そもそも政権の生き死にを左右するような重大な政策テーマについては、本来は公約を口にする前に慎重の上にも慎重を重ねて、その道のプロらと共に、実行の可能性を検証するものだ。

 私が推察するに、政権交代後のかなり早い段階で、普天間基地問題については公約を守ることが難しいと分かっていたのではないか。政権発足から2ヶ月以内に、公約を守れない理由をきちんと説明できていれば、もしかしたら鳩山首相にも違う展開があったかもしれない。

 繰り返すが、政権を担おうとする政党は、確実にできないと分かっていること、あるいは確信が持てないことは、特に政権の命運を左右する重大な政策テーマに関しては、約束などしないものだ。歴史的な経緯を考えれば、沖縄の基地問題がそれに該当することぐらいは分かっていたはずだ。それすらも見えていなかったとすれば、世評どおり、役者不足だったということに尽きる。

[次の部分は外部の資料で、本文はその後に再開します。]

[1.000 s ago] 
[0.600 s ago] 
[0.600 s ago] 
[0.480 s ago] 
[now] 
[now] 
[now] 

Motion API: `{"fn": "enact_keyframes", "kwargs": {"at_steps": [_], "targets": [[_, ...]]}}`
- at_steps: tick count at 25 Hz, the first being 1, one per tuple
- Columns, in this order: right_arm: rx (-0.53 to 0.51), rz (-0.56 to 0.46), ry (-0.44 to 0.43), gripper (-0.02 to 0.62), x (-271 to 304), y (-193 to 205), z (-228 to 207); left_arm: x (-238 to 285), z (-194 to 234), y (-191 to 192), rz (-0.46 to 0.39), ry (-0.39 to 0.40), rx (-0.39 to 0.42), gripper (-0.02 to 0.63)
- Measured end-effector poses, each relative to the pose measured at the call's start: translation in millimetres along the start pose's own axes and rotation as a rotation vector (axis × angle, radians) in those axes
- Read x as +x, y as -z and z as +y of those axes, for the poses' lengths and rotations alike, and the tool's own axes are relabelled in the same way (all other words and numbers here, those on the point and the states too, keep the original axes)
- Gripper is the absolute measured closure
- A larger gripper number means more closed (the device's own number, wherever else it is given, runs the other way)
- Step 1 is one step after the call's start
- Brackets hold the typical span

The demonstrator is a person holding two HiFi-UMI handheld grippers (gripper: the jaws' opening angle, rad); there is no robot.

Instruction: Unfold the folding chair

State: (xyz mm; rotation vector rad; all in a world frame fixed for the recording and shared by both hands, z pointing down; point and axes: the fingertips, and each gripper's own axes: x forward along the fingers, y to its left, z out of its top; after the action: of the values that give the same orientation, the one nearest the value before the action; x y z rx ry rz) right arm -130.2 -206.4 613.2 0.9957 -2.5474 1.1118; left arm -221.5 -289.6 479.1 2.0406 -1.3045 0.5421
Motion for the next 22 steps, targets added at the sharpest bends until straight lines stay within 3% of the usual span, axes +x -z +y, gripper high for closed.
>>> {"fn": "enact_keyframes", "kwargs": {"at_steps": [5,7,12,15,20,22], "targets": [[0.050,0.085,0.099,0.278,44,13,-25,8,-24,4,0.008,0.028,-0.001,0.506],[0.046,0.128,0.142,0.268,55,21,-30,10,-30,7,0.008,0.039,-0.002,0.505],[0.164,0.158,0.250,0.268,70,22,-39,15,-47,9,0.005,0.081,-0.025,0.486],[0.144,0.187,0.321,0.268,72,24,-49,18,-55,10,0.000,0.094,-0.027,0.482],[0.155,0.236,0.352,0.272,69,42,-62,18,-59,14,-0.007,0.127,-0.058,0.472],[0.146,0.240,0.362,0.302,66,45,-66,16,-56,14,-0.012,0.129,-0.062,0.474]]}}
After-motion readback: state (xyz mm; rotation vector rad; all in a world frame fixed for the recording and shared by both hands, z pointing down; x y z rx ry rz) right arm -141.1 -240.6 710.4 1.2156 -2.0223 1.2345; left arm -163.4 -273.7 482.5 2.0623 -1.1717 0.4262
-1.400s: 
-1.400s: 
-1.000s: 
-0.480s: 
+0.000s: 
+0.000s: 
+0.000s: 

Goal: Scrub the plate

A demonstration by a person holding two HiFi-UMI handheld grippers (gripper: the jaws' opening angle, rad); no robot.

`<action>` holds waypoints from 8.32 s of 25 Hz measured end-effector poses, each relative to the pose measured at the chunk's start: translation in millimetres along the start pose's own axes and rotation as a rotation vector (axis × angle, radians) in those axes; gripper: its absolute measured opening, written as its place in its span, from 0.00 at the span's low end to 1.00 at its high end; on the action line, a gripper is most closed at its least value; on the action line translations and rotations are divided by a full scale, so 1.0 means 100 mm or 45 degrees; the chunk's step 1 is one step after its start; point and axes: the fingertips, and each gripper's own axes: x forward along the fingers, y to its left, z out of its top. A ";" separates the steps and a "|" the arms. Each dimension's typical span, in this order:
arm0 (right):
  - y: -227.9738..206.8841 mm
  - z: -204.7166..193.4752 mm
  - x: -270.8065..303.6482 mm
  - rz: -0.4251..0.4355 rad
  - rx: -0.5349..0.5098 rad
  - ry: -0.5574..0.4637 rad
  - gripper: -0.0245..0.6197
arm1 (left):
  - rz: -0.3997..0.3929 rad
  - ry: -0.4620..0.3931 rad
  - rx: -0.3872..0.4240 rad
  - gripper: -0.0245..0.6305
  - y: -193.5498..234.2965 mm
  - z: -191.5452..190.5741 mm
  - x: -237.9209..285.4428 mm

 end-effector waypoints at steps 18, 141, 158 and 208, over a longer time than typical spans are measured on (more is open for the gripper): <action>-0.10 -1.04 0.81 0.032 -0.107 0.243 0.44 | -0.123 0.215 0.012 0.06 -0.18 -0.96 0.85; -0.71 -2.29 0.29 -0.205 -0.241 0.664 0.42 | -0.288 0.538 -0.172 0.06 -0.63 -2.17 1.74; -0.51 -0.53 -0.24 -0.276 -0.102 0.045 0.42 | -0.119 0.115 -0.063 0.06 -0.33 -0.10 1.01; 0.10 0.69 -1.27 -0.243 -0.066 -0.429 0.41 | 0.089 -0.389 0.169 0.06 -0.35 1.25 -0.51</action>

 また、予算編成への基本的なアプローチ、すなわちソーシャルウェルフェアにより多くの予算を再配分しようとする姿勢も正しいと思う。しかし、残念ながら、鳩山民主党政権の経済運営には、大きな欠陥があった。高福祉を目指す一方で、同時並行的に、日本経済の競争力や生産性を高めるために規制緩和を進めるという意志が欠如していた。

鳩山政権をこれだけ批判しておきながら、何を言うのかと思われるかもしれないが、日本の政治の前途には、曙光が差し始めていると思っている。なにより政界再編の動きが本格化してきているからだ。

これで政界再編が加速するならば、嬉しい誤算といえるのではないか。

ジャパンウォッチャーの一人として、その再編の渦の中から、高福祉と市場競争の両立を目指す果断な実行力を持つポリティカルリーダーが生まれることを願ってやまない。